Legal research for advice outputs. Claude and GPT are better in 2026 than they were in 2024 but still confidently wrong on UK case law more often than is acceptable. If you must use AI for research, use a specialist vendor (Lexis+ AI, Vincent AI, or equivalent) with proper citation grounding, not a general-purpose LLM.

AML for high-risk clients. The SRA is actively enforcing in this area. AML work should be mediated by a compliance professional using an approved tool. Automate the admin around it (document collection, reminder chasing) but not the risk assessment itself.

Client-facing email without a human gate. The risk of tone or content drift is higher than the time savings.

The typical stack in 2026

A working AI and automation stack in a small UK law firm has four layers.

Layer 1: the practice management system. Clio, Actionstep, LEAP, DPS, Quill, Linetime, or similar. The system of record for matters, contacts, documents, time, and billing.

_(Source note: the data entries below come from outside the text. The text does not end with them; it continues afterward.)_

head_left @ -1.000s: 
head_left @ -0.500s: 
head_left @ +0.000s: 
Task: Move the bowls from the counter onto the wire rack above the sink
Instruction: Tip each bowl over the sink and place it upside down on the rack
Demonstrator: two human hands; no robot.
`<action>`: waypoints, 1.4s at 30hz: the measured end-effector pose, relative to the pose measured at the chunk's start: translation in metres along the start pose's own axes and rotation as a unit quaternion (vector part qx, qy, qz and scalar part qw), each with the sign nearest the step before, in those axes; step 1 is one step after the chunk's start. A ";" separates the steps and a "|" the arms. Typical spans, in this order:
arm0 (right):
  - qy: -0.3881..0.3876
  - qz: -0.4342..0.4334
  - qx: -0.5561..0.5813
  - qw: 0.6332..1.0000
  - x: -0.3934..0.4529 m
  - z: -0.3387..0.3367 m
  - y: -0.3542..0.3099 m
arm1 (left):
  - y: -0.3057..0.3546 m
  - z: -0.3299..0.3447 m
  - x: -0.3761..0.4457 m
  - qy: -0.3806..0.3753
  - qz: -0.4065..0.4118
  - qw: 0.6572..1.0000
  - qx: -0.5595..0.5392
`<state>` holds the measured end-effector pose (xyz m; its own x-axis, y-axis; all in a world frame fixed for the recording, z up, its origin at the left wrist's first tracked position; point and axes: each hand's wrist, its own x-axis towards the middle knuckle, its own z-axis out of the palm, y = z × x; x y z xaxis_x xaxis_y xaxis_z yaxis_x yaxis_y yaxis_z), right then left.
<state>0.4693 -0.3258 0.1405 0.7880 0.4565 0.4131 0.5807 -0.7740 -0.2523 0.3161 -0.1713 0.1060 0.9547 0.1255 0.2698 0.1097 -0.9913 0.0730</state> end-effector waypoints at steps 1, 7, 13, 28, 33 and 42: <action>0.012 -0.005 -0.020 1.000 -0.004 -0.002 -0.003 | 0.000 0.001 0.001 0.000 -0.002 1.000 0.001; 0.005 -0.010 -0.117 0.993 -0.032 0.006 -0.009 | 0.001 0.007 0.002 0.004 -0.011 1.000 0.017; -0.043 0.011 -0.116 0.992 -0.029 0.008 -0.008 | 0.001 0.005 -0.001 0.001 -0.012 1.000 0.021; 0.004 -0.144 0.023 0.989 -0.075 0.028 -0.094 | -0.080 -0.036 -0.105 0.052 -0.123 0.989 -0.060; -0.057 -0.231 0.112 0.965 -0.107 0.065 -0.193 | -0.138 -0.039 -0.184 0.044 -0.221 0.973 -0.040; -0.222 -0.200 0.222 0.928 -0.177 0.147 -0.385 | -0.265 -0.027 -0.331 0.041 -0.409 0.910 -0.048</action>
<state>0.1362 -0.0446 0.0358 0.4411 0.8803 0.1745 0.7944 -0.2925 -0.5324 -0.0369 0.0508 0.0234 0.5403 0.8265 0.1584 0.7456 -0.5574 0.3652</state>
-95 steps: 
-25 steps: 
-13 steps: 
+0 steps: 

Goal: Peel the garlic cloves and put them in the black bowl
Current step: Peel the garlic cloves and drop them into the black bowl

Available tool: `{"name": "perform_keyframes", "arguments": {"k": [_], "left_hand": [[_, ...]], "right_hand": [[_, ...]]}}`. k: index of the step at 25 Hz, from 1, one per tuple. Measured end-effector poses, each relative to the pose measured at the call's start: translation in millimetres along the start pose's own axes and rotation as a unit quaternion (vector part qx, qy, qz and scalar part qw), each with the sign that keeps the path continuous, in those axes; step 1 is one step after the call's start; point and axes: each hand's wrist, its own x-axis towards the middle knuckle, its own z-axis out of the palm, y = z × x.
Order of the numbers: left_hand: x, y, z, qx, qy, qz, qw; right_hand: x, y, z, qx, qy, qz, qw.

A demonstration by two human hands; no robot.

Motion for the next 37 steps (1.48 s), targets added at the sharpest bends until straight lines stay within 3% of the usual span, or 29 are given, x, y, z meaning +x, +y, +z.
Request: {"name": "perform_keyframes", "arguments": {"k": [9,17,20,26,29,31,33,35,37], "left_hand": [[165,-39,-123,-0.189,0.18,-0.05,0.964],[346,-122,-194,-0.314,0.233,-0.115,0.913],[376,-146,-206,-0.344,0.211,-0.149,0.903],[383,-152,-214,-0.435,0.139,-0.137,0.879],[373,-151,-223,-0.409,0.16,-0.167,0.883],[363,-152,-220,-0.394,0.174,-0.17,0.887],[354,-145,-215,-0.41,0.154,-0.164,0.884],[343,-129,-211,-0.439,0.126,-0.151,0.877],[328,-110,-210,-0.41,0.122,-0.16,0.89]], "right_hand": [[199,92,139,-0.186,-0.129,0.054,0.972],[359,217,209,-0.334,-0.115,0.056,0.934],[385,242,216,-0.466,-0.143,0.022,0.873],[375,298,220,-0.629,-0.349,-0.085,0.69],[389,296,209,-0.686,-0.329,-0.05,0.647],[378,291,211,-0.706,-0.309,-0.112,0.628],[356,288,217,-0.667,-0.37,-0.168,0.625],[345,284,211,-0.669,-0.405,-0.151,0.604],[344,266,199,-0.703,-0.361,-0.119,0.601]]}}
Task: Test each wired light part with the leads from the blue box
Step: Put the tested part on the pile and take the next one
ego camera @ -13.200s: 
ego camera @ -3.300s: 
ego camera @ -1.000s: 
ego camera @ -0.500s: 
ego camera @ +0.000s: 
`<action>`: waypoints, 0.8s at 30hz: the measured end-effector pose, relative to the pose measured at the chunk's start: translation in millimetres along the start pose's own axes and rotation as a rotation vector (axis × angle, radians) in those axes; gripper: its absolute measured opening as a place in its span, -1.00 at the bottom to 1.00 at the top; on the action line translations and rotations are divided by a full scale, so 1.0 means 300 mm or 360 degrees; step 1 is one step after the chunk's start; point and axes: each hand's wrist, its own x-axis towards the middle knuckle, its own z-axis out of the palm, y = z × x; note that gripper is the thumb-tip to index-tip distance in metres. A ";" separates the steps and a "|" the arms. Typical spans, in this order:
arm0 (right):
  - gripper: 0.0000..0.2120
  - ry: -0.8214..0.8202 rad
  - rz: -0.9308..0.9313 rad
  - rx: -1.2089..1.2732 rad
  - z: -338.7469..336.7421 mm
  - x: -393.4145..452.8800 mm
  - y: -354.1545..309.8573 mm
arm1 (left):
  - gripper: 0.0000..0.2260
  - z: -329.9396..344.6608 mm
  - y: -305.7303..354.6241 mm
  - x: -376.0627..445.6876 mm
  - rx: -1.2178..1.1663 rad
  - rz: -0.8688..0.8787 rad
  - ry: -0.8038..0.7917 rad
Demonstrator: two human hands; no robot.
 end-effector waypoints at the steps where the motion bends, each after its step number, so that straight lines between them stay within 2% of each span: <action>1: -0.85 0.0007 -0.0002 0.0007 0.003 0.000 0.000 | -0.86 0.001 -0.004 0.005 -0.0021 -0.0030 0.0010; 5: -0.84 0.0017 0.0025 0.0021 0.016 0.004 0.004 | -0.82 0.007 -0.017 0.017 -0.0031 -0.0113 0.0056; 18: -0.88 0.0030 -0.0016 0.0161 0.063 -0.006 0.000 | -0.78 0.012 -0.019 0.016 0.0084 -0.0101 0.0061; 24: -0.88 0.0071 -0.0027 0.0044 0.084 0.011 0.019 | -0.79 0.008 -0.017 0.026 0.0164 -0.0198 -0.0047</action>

Clio and Actionstep both expose usable REST APIs. LEAP and DPS are more closed and automation usually has to interop through email, CSV, or scheduled exports.

Layer 2: the workflow orchestration layer. This is where the automation logic lives. Options: Zapier or Make at the low end, n8n self-hosted for more control, or custom code on Trigger.dev or a Python service for the cases where neither Zapier nor n8n handles the fan-out properly. For most small firms the orchestration is the piece that determines how well the whole system works, and it's the layer vendors don't talk about.

Layer 3: the data and compliance services. Companies House API (free, indispensable), Land Registry, OGP, your AML provider's API (Smartsearch, Veriphy, Credas), and whichever search providers you use. A firm doing commercial property work will lean heavily on Land Registry and Companies House. A firm doing private client will lean on Smartsearch and HMRC.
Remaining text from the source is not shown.